Aldrik ilk üç kitaptaki çelişkilerini, zamanla azaltsa da hala saklı tutmaya çalıştığı sırlarını, babasına karşı ne kadar çabalasa dahi Vhalla emirlere karşı gelmemeyi istediğinde onun için durulup geri çekilmesini, henüz imparator olmadığı için ilişkilerinin gizliliği üzerinde gezinen gerilimi yok edememesini silip atmış ve istediği geleceğe ulaşması artık imkansız gözükürken bile çabalamayı bırakmayan, Vhalla onun yanında olmak istediği sürece o geleceğe ulaşmak için elinden gelenin de fazlasını yapmaya hazır bir adam olmuştu. Sevdiği kız aylar sonra çıkıp geldiğinde onunla diğer yetkililerin önünde resmi bir tavır almış, ilişkilerini bıraktıkları son noktanın pişmanlığı onunla konuşabilmek için fırsat yaratmasını, onun kendisini hala sevip sevmediğini sorabilmesini engellemişti. Ama gözleri önündeki kadınla artık konuşamamak ağır gelince olabilecek bütün tehlikelere rağmen onunla konuşmanın bir yolunu bulmuş, eğer onu hala sevip yanında olmak istiyorsa hayal ettikleri gelecek için sonuna kadar savaşacağını söylemişti. İlk üç kitaptakine göre tehlikelerin çok daha farkındaydı ve bu ve bundan sonraki görüşmelerini Vhalla'ya yapılacak saldırıları önlemek amacıyla yalnız olabilecekleri yerlerde yapmış, onu saraya götürürken resmi geçitleri değil kendi kullandığı özel geçitleri kullanmıştı. Ama bunları yaparken bile ona olan sevgisini saklamamış, eğer birisi görürse o sevgiyi anında anlayabileceği şekilde davranmaya devam etmişti. Vhalla'ya olan aşkı, babasının onu yapmak zorunda bıraktığı nişana boyun eğmemesi için ona güç vermişti.

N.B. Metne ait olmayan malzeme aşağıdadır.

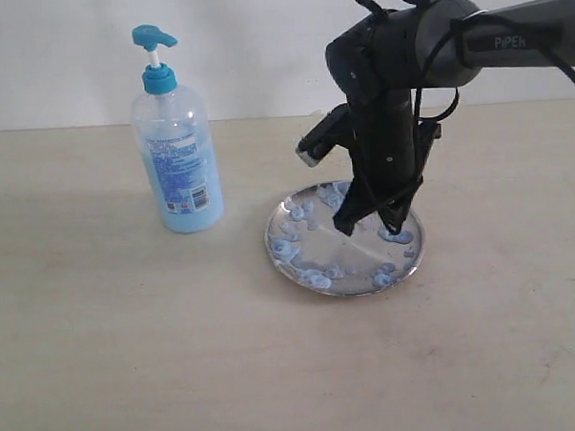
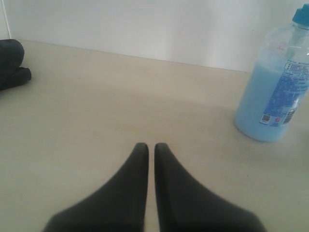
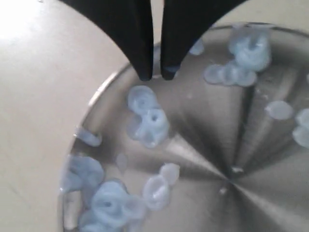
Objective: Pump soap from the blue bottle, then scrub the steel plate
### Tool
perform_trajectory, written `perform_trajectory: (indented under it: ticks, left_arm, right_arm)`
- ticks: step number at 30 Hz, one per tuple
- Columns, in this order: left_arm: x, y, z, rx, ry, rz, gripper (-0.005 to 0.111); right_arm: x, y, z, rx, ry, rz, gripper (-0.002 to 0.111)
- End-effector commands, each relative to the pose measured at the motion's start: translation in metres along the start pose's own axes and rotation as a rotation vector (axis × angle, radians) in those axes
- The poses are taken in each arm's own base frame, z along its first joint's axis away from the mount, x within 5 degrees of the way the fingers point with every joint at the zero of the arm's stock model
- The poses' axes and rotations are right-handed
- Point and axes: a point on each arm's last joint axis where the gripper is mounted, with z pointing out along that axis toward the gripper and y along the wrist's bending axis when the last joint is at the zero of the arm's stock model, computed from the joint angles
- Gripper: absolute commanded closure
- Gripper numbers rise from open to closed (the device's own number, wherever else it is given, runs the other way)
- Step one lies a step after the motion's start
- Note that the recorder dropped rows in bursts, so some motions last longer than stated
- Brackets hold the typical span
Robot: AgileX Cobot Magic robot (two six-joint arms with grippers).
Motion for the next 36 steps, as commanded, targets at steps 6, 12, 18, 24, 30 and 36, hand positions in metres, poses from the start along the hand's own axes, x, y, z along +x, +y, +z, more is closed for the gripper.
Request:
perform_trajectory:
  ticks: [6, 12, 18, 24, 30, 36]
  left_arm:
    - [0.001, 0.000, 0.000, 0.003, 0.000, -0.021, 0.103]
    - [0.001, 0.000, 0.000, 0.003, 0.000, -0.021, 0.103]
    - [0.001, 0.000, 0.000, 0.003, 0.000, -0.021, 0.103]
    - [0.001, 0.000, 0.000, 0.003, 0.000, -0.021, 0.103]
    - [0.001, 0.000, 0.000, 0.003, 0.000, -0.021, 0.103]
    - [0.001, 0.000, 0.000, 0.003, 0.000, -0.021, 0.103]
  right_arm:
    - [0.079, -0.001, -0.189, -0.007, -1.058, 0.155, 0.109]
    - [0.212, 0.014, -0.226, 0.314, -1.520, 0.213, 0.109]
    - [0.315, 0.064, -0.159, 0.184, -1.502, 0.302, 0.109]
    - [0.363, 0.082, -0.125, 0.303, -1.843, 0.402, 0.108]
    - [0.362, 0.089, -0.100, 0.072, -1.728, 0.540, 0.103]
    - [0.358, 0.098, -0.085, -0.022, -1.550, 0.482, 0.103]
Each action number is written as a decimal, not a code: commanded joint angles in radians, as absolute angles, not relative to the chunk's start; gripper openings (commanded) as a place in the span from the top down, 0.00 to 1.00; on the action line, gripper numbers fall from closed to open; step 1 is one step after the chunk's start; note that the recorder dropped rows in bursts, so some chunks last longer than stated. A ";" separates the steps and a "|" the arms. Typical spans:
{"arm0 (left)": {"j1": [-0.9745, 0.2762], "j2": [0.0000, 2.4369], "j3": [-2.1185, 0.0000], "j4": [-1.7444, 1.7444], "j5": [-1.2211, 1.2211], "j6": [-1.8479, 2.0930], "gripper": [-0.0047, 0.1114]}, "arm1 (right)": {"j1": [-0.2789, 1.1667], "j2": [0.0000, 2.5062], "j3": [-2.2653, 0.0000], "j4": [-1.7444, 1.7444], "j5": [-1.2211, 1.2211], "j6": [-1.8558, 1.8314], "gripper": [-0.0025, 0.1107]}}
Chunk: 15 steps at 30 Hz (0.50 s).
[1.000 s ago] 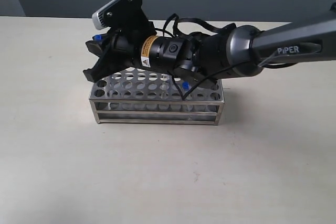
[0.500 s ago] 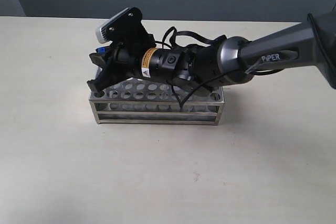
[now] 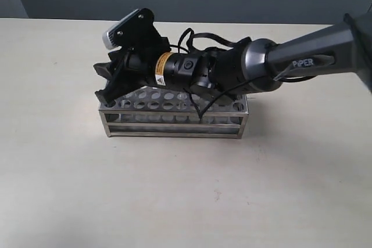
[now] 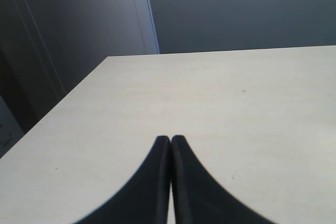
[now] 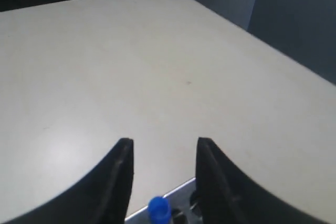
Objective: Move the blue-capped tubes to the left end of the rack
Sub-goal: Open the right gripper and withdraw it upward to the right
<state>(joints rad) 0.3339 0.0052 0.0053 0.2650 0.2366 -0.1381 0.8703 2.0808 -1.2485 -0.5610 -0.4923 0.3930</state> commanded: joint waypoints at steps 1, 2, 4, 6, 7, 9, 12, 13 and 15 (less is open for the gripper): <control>0.327 0.000 0.000 0.265 0.233 -0.143 0.95 | 0.850 1.905 -1.253 -0.498 -0.357 0.365 0.63; 0.327 0.000 0.000 0.265 0.233 -0.143 0.95 | 0.838 1.866 -1.253 -0.498 -0.313 0.346 0.63; 0.327 0.000 0.000 0.265 0.233 -0.143 0.95 | 0.809 1.802 -1.251 -0.498 -0.242 0.327 0.63; 0.327 0.000 0.000 0.265 0.233 -0.143 0.95 | 0.771 1.746 -1.227 -0.498 -0.207 0.324 0.63; 0.327 0.000 0.000 0.265 0.233 -0.143 0.95 | 0.748 1.723 -1.206 -0.487 -0.204 0.324 0.63; 0.327 0.000 0.000 0.265 0.233 -0.143 0.95 | 0.714 1.693 -1.156 -0.454 -0.228 0.324 0.63; 0.327 0.000 0.000 0.265 0.233 -0.143 0.95 | 0.698 1.673 -1.061 -0.436 -0.276 0.324 0.63; 0.327 0.000 0.000 0.265 0.233 -0.143 0.95 | 0.698 1.673 -1.027 -0.436 -0.294 0.324 0.63; 0.327 0.000 0.000 0.265 0.233 -0.143 0.95 | 0.701 1.673 -0.959 -0.436 -0.346 0.324 0.63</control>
<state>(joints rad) 0.3339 0.0052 0.0053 0.2650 0.2366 -0.1381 0.7001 1.6788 -1.0371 -0.4381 -0.2789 0.3311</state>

Önceden yaptığı hataları bırakmış, artık acısını da mutluluğunda yaptığı gibi Vhalla'ya açmaktan çekinmemişti. En büyük kabuslarını bulundukları karanlık köşelerden çıkarmış, kendisine duyduğu nefreti ve bunun sebeplerini korkusuzca ona anlatmış, olmasından deli gibi korktuğu görülerini sevdiği kızla paylaşmıştı. Yaşadığı kederi taş gibi bir ifadenin arkasına gizlemeye alışmış adam gitmiş, Vhalla'nın kollarında ağlayarak bütün acısını dışa vuran, acının getirdiği bütün o kızgınlık, inkar ve kabulleniş aşamalarını bile herkesten gizleyip sadece onun yanında yaşayan bir adam gelmişti. O aşamadan sonra artık Vhalla'ya gelebilecek tehlikeler yüzünden başkalarının yanında duygularını dizginlemeyi de bırakmıştı. Tehlikenin hep orada olacağını, kimse bir şey yapmasa bile kaderin acımasızlığı yüzünden onu kaybedebileceğini fark etmiş, artık hem insanların hem imparatorun karşısında sadece Vhalla ile olmak istediğini, babasının evlenmeye zorladığı kızı hiç istemediğini çok net göstermişti. 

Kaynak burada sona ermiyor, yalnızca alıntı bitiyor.